Muridan
Pîr Abdülkâdir Geylanî’nin Akîdesi

Pîr Abdülkâdir Geylanî’nin Akîdesi

Hamd Allah’a mahsustur. Keyfiyeti yaratan O’dur fakat kendisi keyfiyetten münezzehtir. Mekânı yaratan O’dur, fakat kendisi mekândan münezzehtir.

 

O her şey içerisindedir (ilmiyle her şeye nüfuz etmiştir), fakat zarfiyetten (bir şeyin içerisinde olmaktan) uzaktır. Her şeyin yanındadır fakat indiyetten (onların sevisine inmekten) yücedir/beridir. O her şeyin evvelidir ve onun için son yoktur. Eğer “O nerededir?” dersen, onu mekânla talep etmiş olursun. “O nasıldır?” dersen, onu keyfiyet ile talep etmiş olursun. Onun hakkında “ne zaman ?” dersen, onu zamanla kayıtlamış olursun. Onun hakkında “değil” dersen, onu kevniyetten soyutlarsın. Onun hakkında “eğer” tabirini kullanırsan, ona noksanlıkla mukabelede bulunmuş olursun. Onun için “niçin” dersen, melekûtiyet konusunda onunla muarazaya düşersin. O (noksan sıfatlardan) sübhân (uzak) ve müteâldir (yücedir), öncelik onu geçemez, sonralık ona ulaşamaz. Hiçbir şey onun benzeriyle kıyas edilemez ve hiçbir şey onun şekline yaklaşamaz. O eş edinme (gibi bir sıfatla) ayıplanmaz (O’nun eşi olamaz) ve cisim yönünden bilinemez. O sübhândır, müteâldir.
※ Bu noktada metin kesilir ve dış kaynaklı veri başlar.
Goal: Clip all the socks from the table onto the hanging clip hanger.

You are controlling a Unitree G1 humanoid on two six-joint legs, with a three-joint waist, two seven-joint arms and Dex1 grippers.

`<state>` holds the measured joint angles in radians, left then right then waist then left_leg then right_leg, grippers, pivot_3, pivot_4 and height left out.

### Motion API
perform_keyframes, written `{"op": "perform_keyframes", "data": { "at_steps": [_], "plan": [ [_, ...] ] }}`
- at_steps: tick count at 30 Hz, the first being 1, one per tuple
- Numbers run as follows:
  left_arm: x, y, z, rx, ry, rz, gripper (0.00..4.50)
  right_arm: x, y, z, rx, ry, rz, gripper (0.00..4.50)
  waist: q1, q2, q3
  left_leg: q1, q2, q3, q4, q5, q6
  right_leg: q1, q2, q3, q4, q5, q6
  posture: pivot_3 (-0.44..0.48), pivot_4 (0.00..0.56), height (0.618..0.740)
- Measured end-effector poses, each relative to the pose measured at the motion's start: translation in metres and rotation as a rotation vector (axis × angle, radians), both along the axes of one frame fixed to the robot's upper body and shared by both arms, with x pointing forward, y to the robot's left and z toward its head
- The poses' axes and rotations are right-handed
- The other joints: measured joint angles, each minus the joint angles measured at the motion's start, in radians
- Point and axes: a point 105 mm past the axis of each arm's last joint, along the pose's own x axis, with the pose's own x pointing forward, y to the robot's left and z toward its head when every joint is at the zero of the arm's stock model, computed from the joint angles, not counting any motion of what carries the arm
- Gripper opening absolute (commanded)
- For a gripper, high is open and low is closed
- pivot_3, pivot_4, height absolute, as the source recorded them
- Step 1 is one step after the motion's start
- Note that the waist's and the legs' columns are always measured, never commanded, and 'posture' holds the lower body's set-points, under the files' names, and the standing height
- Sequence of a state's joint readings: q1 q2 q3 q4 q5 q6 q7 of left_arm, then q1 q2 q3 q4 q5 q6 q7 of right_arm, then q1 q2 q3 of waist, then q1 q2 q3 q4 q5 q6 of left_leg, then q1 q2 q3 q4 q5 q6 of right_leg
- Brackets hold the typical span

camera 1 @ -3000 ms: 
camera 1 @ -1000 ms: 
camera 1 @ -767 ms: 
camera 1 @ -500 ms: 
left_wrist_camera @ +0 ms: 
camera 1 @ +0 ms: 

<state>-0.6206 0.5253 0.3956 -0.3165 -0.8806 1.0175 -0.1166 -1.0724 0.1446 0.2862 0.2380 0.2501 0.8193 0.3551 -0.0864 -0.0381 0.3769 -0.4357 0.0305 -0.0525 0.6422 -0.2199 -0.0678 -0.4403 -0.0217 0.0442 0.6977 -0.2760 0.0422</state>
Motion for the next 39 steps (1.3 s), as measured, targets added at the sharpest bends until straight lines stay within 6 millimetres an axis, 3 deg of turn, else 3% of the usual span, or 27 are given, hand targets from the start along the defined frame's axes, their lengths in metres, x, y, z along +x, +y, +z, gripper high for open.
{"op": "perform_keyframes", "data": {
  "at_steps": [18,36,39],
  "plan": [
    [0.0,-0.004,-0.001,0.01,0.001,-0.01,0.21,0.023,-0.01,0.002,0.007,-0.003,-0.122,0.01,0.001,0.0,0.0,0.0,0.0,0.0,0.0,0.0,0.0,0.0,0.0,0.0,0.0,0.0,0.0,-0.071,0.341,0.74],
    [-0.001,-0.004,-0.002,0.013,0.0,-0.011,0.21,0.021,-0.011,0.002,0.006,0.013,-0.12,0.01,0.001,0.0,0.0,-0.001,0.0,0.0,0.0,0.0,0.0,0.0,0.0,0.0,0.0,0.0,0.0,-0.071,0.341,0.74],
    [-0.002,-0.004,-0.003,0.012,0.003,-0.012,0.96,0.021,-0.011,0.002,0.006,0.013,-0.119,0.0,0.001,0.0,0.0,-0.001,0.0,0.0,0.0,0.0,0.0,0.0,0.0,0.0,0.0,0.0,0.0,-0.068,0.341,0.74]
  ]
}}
O eğer bir şahıs olsaydı, kemiyet yönünden maruf olurdu. Eğer cisim olsaydı, bir bedenden oluşurdu. Biz, ona beden isnat edenleri reddederek, “O birdir (Vâhid’dir) “ deriz. “O Samed’dir” diyerek, Veseniyye’yi (Allah’a benzerlik atfedenleri) reddederiz. “Ona benzer yoktur” diyerek Haşeviyye’yi reddederiz. “Onun dengi yoktur” diyerek, ona vasıf yakıştıranları reddederiz. “Açık veya gizli, karada veya denizde (her yerde) hayır ve şer hususunda ona kimse müdahale edemez. Bilakis “O her şeyi iradesi ile yapar” diyerek Kaderiyye’yi reddederiz. “Kudreti taklit edilemez, hikmetinin nihâyeti yoktur” diyerek Hüzeyliyye’yi reddederiz. “Hukuku vaciptir. Hücceti yücedir. Hiç kimsenin ondan bir hak talep etme iddiası olamaz” diyerek Nazzâmiyye’yi reddederiz. “O âdildir, hükümlerinde hiç kimseye zulmetmez. Sâdıktır, vaat ettiği hiçbir şeyden dönmez. O kadîm, ezelî kelâm ile konuşur. Kelâmının yaratıcısı yoktur. Kur’ân’ı indirmiş ve onun nizamıyla en düzgün kelâm edenleri dahi âciz bırakmıştır” diyerek Murâdiyye’yi reddederiz. Rabbimiz ayıpları örter, tevbe edenin günahlarını affeder. Eğer kişi günahını tekrar işlerse geçmişte affedilen affedilmiştir. O hakaret etmekten, zulmetmekten münezzehtir. Hişâmiyye’yi redederek, Rabbimiz’in mü’minler arasında ülfet koyduğuna, kâfirlerin arasını ise bozduğuna inanırız. Ca’feriyye’nin aksine, bu ümmetin fâsık olanının Yahûdî, Hıristiyan ve Mecûsîlerden daha hayırlı olduğuna inanırız. Ka’biyye’nin tersine, onun hem kendisini, hem de başkasını gördüğünü, her sesi işittiğini, her gizliyi bildiğini ikrar ederiz. “O, halkı en güzel fıtratta yaratmış, sonra da onları çukur (kabir) zulmetine iade etmiştir. Elbette ki, onları ilk yarattığı hâle döndürecektir” diyerek Dehriyye’yi reddederiz. O insanları hesap günü için topladığında sevdikleri için tecelli edecek ve onlar da onu gözleriyle müşahede edeceklerdir. O, ayın görüldüğü gibi görülecektir. O, sâdece Mu’tezile’den ru’yetullâhı inkâr edenlere görünmeyecektir.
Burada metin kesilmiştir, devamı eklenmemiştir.